This matters because developer support is not reducible to “the code compiles.” Sometimes the correct answer is configuration guidance. Sometimes it is an explanation of why the requested change is unnecessary. Sometimes it is a dependency version correction. Sometimes the model must tell the user that the premise is wrong, preferably without sounding like an overconfident intern who just discovered Docker.

CAB’s judge evaluates along three axes:

Axis What CAB asks Business translation
Technical correctness Is the response technically accurate? Does this reduce engineering risk or create a new one?
Satisfaction completeness Are the extracted user conditions met? Did the assistant actually solve the support case, not just say plausible things?
Verbosity Is the answer terse, appropriate, or verbose? Does the assistant save time, or merely relocate the time cost into reading?

The Docker rule is especially useful. For Docker-related issues, a technically plausible explanation is not enough if the build or test validation fails. This is a small but important shift from language evaluation to operational evaluation. In software, correctness eventually has to touch the machine. The machine is rude, but at least it is consistent.

The recent-repository gap is probably not just “new code is weird”

A lazy interpretation would be that recent repositories are simply worse, stranger, or more chaotic. CAB’s appendix pushes against that.

The authors run a synthetic dataset ablation using 50 problems from recent repositories. They generate synthetic reproductions that preserve the bugs and satisfaction conditions but use language and library versions within the model’s training knowledge. These synthetic repositories are not tiny single-file puzzles; they contain 20-28 files and over 1,500 lines of code. They are, however, more documented, more focused, and more familiar to the model.

The result is dramatic: Claude 3.7 Sonnet reaches 74.0% correctness on the synthetic repositories, compared with 11.34% on recent real repositories and 25.71% on all-time repositories.

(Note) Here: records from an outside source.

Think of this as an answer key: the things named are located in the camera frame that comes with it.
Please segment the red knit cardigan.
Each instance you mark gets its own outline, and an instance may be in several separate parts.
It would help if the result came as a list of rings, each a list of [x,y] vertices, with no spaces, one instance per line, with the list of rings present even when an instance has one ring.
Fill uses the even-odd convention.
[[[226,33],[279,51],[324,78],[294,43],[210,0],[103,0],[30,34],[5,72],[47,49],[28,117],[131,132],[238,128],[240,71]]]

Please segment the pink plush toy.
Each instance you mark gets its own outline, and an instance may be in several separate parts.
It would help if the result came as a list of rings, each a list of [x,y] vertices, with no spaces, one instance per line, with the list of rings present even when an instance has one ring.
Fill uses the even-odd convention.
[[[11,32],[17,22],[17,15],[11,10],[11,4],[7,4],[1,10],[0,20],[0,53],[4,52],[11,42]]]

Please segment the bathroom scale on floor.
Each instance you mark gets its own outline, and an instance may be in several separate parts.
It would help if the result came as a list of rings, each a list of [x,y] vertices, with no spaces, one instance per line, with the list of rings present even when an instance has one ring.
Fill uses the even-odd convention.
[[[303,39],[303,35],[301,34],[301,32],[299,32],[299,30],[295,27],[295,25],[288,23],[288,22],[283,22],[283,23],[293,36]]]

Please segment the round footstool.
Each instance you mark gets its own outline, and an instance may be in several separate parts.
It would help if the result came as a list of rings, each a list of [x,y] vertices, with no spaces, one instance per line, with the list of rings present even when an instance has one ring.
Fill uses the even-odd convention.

This ablation has a clear purpose: it tests whether poor performance on recent repositories is mainly caused by the inherent weirdness of AI-generated or synthetic code, or by knowledge and ecosystem mismatch. The authors argue that training-data recency is a major driver. Recent repositories often use new library APIs, language features, and framework practices that post-date model training cutoffs. When the same general issue is moved into a more familiar ecosystem, model performance improves sharply.

But the ablation does not prove that recency is the only issue. The synthetic repositories are smaller, better documented, and more regular than many real-world repositories. That matters. Models are quite fond of codebases written in the style models like to write. A benchmark that lets the model meet its own reflection is useful, but we should not mistake it for production.

The practical interpretation is therefore two-part:

Finding What it supports What it does not prove
Recent real repos are much harder than all-time repos Model knowledge and ecosystem drift are serious blockers All poor performance is caused by recency alone
Synthetic familiar repos are much easier Models can reason better when libraries, versions, and documentation are familiar Synthetic success transfers cleanly to enterprise codebases
All-time repos still have low correctness Repository-grounded support is hard even without the worst recency penalty Existing coding agents are useless

This is the better business lesson. Updating model knowledge helps, but it does not remove the need for repository indexing, dependency inspection, environment execution, retrieval, test generation, and human escalation.

The failures look like real engineering work, unfortunately

CAB is not dominated by syntax trivia. That is part of its value.

In the human-validation subset, the paper’s error-category analysis finds that logic issues and environment configuration issues dominate, at 28.8% and 28.5% respectively. Dependency issues account for 14.6%. Syntax errors are only 1.9%.

This distribution feels familiar because it resembles actual engineering support. Developers do not spend most of their time asking whether a missing semicolon is missing. They ask why a build fails only in one environment, why a package version breaks a workflow, why an API behaves differently from the documentation, why a container needs one port exposed but not another, or why a function returns the right thing until it doesn’t.

CAB’s qualitative example captures the flavour. A user asks about remapping ports for an application and a Cloudflare proxy. The weaker model response fails to address key proxy-port requirements or introduces wrong configuration. The successful response explains how to change the main application port, clarifies that the proxy port does not need to be exposed, and gives a conflict-free docker-compose.yml.

The point is not that port mapping is glamorous. It is that these questions are operationally expensive. They consume attention, interrupt workflow, and often require someone who knows the repository’s topology. If a coding assistant cannot resolve this class of question reliably, its value is narrower than the product brochure suggests. A brochure, being untroubled by CI logs, rarely notices.

Verbosity is not harmless when correctness is low

The paper also evaluates response style. Models tend toward over-explanation: verbose responses account for roughly 40-60% of outputs, with verbosity increasing on recent repositories. The authors suggest this may reflect higher uncertainty.

That is plausible. When a model does not know, it often compensates by becoming longer. This is not merely annoying; it is operationally expensive. A verbose wrong answer creates more surface area for the developer to inspect. It can also bury the key uncertainty under confident explanation.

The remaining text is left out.